__Description of the task__
The records, repeated exactly and in full, are the expected answer.

Dataset extract below:

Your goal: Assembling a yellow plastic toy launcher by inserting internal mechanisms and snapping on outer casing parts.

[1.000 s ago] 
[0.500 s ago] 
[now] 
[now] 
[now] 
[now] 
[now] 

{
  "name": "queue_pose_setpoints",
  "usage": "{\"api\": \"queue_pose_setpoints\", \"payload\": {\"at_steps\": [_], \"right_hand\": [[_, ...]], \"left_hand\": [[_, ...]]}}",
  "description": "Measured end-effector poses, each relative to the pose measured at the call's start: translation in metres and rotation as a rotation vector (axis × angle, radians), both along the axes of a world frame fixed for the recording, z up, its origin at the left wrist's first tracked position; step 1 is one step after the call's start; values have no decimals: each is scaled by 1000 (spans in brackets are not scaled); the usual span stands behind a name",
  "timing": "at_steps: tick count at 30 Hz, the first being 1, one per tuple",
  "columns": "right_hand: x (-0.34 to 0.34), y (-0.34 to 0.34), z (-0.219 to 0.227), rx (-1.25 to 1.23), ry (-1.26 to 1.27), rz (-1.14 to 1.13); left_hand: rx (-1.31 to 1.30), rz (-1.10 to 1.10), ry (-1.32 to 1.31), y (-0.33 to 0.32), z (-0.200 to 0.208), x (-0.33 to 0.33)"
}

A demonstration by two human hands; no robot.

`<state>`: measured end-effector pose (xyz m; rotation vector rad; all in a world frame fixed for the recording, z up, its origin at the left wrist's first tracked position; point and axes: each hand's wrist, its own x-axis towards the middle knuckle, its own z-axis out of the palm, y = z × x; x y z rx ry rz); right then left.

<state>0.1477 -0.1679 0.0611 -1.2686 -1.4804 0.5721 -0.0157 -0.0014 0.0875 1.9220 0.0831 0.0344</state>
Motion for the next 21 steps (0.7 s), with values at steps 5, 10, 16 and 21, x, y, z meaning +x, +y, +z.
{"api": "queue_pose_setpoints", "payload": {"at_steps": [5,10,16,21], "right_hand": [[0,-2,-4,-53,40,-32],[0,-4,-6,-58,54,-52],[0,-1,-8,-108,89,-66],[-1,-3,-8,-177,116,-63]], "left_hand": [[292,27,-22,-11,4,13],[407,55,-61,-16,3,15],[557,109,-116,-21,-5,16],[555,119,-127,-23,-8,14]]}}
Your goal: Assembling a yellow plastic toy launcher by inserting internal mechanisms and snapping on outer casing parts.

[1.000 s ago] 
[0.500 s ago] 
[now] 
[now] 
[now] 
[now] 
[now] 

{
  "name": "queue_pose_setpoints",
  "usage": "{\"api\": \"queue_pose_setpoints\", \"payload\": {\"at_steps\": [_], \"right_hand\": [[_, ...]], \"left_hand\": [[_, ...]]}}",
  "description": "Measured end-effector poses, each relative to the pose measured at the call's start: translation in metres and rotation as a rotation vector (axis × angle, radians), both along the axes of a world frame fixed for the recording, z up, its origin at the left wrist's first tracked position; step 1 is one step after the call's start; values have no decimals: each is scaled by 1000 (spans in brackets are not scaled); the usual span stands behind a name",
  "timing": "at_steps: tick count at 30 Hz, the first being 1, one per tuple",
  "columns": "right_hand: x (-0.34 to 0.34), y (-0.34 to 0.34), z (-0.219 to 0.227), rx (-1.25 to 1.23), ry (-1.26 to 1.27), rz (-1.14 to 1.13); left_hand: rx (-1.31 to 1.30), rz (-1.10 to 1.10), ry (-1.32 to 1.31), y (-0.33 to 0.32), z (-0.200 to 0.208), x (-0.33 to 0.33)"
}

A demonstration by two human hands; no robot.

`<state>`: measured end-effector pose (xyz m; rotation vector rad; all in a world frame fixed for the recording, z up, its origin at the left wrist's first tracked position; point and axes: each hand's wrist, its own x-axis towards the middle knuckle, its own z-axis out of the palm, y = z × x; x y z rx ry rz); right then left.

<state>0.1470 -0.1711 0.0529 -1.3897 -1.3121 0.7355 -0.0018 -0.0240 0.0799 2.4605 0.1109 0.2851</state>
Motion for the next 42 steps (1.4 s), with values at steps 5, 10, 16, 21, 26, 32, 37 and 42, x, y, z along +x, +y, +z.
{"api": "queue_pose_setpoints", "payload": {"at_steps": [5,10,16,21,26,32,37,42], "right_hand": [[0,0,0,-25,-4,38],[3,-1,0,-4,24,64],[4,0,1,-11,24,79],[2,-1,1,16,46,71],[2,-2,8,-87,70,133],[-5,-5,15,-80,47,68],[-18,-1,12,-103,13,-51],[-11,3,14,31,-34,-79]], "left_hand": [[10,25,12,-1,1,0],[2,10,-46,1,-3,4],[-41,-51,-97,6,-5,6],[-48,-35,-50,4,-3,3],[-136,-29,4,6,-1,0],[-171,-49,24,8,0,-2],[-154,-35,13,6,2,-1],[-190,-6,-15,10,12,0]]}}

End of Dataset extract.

__Exercise output__
Your goal: Assembling a yellow plastic toy launcher by inserting internal mechanisms and snapping on outer casing parts.

[1.000 s ago] 
[0.500 s ago] 
[now] 
[now] 
[now] 
[now] 
[now] 

{
  "name": "queue_pose_setpoints",
  "usage": "{\"api\": \"queue_pose_setpoints\", \"payload\": {\"at_steps\": [_], \"right_hand\": [[_, ...]], \"left_hand\": [[_, ...]]}}",
  "description": "Measured end-effector poses, each relative to the pose measured at the call's start: translation in metres and rotation as a rotation vector (axis × angle, radians), both along the axes of a world frame fixed for the recording, z up, its origin at the left wrist's first tracked position; step 1 is one step after the call's start; values have no decimals: each is scaled by 1000 (spans in brackets are not scaled); the usual span stands behind a name",
  "timing": "at_steps: tick count at 30 Hz, the first being 1, one per tuple",
  "columns": "right_hand: x (-0.34 to 0.34), y (-0.34 to 0.34), z (-0.219 to 0.227), rx (-1.25 to 1.23), ry (-1.26 to 1.27), rz (-1.14 to 1.13); left_hand: rx (-1.31 to 1.30), rz (-1.10 to 1.10), ry (-1.32 to 1.31), y (-0.33 to 0.32), z (-0.200 to 0.208), x (-0.33 to 0.33)"
}

A demonstration by two human hands; no robot.

`<state>`: measured end-effector pose (xyz m; rotation vector rad; all in a world frame fixed for the recording, z up, its origin at the left wrist's first tracked position; point and axes: each hand's wrist, its own x-axis towards the middle knuckle, its own z-axis out of the palm, y = z × x; x y z rx ry rz); right then left.

<state>0.1477 -0.1679 0.0611 -1.2686 -1.4804 0.5721 -0.0157 -0.0014 0.0875 1.9220 0.0831 0.0344</state>
Motion for the next 21 steps (0.7 s), with values at steps 5, 10, 16 and 21, x, y, z meaning +x, +y, +z.
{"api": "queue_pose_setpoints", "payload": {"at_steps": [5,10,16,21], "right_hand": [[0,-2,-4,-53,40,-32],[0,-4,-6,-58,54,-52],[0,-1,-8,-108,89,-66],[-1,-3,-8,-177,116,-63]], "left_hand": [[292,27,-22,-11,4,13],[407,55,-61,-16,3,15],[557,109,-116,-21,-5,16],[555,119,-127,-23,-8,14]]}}
Your goal: Assembling a yellow plastic toy launcher by inserting internal mechanisms and snapping on outer casing parts.

[1.000 s ago] 
[0.500 s ago] 
[now] 
[now] 
[now] 
[now] 
[now] 

{
  "name": "queue_pose_setpoints",
  "usage": "{\"api\": \"queue_pose_setpoints\", \"payload\": {\"at_steps\": [_], \"right_hand\": [[_, ...]], \"left_hand\": [[_, ...]]}}",
  "description": "Measured end-effector poses, each relative to the pose measured at the call's start: translation in metres and rotation as a rotation vector (axis × angle, radians), both along the axes of a world frame fixed for the recording, z up, its origin at the left wrist's first tracked position; step 1 is one step after the call's start; values have no decimals: each is scaled by 1000 (spans in brackets are not scaled); the usual span stands behind a name",
  "timing": "at_steps: tick count at 30 Hz, the first being 1, one per tuple",
  "columns": "right_hand: x (-0.34 to 0.34), y (-0.34 to 0.34), z (-0.219 to 0.227), rx (-1.25 to 1.23), ry (-1.26 to 1.27), rz (-1.14 to 1.13); left_hand: rx (-1.31 to 1.30), rz (-1.10 to 1.10), ry (-1.32 to 1.31), y (-0.33 to 0.32), z (-0.200 to 0.208), x (-0.33 to 0.33)"
}

A demonstration by two human hands; no robot.

`<state>`: measured end-effector pose (xyz m; rotation vector rad; all in a world frame fixed for the recording, z up, its origin at the left wrist's first tracked position; point and axes: each hand's wrist, its own x-axis towards the middle knuckle, its own z-axis out of the palm, y = z × x; x y z rx ry rz); right then left.

<state>0.1470 -0.1711 0.0529 -1.3897 -1.3121 0.7355 -0.0018 -0.0240 0.0799 2.4605 0.1109 0.2851</state>
Motion for the next 42 steps (1.4 s), with values at steps 5, 10, 16, 21, 26, 32, 37 and 42, x, y, z along +x, +y, +z.
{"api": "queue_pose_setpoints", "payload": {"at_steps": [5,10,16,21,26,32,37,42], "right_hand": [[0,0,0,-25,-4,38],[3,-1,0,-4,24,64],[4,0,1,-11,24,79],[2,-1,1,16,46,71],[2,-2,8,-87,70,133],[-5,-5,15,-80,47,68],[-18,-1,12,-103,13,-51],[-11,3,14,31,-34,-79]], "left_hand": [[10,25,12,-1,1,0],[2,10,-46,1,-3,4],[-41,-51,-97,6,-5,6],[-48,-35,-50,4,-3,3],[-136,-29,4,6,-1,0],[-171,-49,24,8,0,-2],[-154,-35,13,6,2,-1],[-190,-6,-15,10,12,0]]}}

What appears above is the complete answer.